Learning to Let Go

Originally posted February 5, 2012 (before the disaster)


This week I did something terrifying…



Photo from Dreamtime


… no, not that.  Although that would be terrifying too.


No, this week, I released some of my babies into the world.


Not real babies.  My stories.  I can’t believe you’d think like that!


Now, I don’t share my writing easily.  I guess I’m afraid of rejection, of being told that my writing is terrible and that I should give up on it.  Especially when it comes to my novels; I put a lot of time and energy into them, and to be told that they are absolute rubbish would really hurt.


But this week, I sucked it up, and sent a short story and chapter one of “Fighter One” out to my critiquers.  They are all nice people who wouldn’t deliberately try to make me feel bad, but I still worry that they will tell me that my novel’s broken.  The novel that I’ve had in my mind for over a decade!  I keep having to remind myself that they only want to help make it better, that the concept and world of the story aren’t as bad as I think they are.  It’s normal for me to lose faith in the concept at this point in the process (I’m at the 25% point of completely re-writing the thing.  Completely.  I think I’ve kept maybe three pages of the original document…) but that doesn’t mean I want to hear it from others.

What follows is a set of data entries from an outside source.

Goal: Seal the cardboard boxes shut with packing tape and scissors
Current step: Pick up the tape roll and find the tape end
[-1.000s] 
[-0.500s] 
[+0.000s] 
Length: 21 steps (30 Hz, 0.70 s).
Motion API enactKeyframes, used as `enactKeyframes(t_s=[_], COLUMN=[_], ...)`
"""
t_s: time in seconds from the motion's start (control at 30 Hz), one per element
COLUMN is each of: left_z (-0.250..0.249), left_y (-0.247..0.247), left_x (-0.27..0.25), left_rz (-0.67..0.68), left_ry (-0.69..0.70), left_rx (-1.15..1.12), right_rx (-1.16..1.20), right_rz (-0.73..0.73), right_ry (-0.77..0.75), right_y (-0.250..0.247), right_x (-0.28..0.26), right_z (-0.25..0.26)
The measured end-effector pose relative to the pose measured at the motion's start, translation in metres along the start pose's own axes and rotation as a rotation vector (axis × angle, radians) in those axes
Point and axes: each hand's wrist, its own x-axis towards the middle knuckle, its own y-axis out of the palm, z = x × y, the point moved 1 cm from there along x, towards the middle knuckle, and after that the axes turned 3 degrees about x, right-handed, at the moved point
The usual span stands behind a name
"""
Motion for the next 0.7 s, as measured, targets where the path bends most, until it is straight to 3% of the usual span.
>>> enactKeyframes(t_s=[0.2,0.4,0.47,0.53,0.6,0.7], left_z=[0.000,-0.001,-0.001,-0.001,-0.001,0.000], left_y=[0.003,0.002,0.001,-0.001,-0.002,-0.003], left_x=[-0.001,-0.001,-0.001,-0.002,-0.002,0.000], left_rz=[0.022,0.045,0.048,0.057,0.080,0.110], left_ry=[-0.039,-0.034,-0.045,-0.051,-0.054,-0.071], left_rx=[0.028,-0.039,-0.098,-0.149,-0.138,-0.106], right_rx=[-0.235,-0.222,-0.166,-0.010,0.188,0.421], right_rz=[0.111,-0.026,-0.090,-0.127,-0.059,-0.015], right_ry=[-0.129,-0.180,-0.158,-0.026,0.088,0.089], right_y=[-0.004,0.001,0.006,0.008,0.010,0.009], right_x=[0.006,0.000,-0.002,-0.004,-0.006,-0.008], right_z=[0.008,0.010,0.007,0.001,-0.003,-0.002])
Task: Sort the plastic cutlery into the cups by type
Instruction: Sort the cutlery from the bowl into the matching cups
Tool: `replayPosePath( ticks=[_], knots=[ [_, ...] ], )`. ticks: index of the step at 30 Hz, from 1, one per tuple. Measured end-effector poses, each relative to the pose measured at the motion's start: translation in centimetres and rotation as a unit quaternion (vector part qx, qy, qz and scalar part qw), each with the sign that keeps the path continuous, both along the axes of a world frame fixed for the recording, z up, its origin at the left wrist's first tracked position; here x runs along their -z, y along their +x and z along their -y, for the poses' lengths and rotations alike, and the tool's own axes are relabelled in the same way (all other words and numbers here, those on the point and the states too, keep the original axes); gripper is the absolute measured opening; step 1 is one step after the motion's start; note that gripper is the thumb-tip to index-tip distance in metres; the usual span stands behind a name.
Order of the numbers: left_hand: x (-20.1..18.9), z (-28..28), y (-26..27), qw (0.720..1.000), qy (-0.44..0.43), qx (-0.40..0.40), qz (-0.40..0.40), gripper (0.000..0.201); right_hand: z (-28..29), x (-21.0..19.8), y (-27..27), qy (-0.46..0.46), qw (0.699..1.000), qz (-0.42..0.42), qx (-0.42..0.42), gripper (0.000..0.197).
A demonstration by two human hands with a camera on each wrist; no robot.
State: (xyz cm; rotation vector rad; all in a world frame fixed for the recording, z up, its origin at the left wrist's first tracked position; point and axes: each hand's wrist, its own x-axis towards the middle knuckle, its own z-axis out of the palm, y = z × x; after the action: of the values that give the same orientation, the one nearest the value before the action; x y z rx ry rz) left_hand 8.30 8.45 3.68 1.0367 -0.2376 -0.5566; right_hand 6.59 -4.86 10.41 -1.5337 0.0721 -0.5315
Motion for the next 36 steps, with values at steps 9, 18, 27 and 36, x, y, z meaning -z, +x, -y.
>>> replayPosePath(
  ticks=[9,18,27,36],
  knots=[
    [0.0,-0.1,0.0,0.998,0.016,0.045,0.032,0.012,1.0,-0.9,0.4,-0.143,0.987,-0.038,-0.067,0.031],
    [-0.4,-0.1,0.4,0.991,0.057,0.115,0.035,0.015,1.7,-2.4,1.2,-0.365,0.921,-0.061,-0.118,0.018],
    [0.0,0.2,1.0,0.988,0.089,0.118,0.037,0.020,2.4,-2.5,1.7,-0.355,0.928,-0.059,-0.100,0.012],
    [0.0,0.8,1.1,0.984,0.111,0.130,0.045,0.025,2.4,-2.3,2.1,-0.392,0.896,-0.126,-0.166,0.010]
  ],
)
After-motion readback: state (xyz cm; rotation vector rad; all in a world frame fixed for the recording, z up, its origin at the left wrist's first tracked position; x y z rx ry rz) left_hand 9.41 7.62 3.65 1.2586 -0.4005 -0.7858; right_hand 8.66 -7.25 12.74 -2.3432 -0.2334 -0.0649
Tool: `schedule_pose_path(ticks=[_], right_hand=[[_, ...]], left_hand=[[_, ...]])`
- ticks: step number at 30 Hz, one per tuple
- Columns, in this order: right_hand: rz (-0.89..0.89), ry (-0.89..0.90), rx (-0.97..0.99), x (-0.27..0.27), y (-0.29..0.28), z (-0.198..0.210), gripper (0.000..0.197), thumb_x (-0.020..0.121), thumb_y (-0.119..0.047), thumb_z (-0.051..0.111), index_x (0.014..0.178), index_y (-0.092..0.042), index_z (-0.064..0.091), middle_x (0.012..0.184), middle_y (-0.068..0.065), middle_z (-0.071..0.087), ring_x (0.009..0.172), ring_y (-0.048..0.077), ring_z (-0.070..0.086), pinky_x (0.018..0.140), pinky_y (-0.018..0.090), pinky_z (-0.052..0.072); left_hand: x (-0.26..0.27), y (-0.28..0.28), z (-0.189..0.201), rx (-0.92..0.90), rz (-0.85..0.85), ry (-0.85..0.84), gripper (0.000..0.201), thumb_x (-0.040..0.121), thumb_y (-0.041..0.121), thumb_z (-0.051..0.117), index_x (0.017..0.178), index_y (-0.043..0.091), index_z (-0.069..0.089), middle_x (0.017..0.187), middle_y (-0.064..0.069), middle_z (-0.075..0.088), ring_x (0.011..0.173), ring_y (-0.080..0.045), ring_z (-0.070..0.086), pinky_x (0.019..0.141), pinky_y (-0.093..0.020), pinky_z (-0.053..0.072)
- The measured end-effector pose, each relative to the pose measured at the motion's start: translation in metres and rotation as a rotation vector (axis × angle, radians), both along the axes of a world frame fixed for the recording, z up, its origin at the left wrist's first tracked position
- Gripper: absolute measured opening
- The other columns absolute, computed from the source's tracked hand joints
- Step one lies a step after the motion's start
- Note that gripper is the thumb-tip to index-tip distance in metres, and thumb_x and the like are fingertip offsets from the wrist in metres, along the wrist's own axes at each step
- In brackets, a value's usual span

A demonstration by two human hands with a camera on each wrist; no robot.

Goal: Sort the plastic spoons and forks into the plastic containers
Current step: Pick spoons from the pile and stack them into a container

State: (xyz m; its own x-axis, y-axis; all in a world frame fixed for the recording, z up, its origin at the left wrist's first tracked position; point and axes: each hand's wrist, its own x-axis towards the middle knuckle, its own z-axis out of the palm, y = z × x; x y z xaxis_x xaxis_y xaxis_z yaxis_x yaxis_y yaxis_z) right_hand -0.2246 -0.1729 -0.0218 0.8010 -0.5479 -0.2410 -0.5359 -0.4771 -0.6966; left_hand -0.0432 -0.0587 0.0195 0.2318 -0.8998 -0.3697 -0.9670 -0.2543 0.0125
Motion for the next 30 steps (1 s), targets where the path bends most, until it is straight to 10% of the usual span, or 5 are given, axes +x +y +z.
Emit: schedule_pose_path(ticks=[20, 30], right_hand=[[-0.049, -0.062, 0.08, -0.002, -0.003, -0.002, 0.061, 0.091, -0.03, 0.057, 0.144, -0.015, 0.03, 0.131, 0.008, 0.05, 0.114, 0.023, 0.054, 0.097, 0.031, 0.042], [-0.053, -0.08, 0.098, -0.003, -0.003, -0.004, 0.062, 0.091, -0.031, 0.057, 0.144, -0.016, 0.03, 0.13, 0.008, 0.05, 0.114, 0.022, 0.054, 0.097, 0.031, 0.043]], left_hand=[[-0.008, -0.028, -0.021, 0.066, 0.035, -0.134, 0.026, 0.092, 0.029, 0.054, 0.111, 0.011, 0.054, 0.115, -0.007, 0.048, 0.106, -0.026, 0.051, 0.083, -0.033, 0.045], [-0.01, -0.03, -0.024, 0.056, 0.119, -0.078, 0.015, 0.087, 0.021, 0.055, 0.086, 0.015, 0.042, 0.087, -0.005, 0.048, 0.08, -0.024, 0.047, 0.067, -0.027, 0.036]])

This is a necessary evil and something that I need to get over if I’m ever going to be published, since publishing by necessity means that I’ll have to let complete strangers rip my babies to pieces.


My story babies, not my real ones.


So I read them over and made them the very best that I could, and then I held my breath and hit the “send” button.  It felt very freeing, but scary at the same time.  I know my babies are in good hands, and I have to trust that they’ll have the impact that I want them to have.  They have to be read to have that impact, after all.


But critiquers?  If you’re listening?


Please be gentle!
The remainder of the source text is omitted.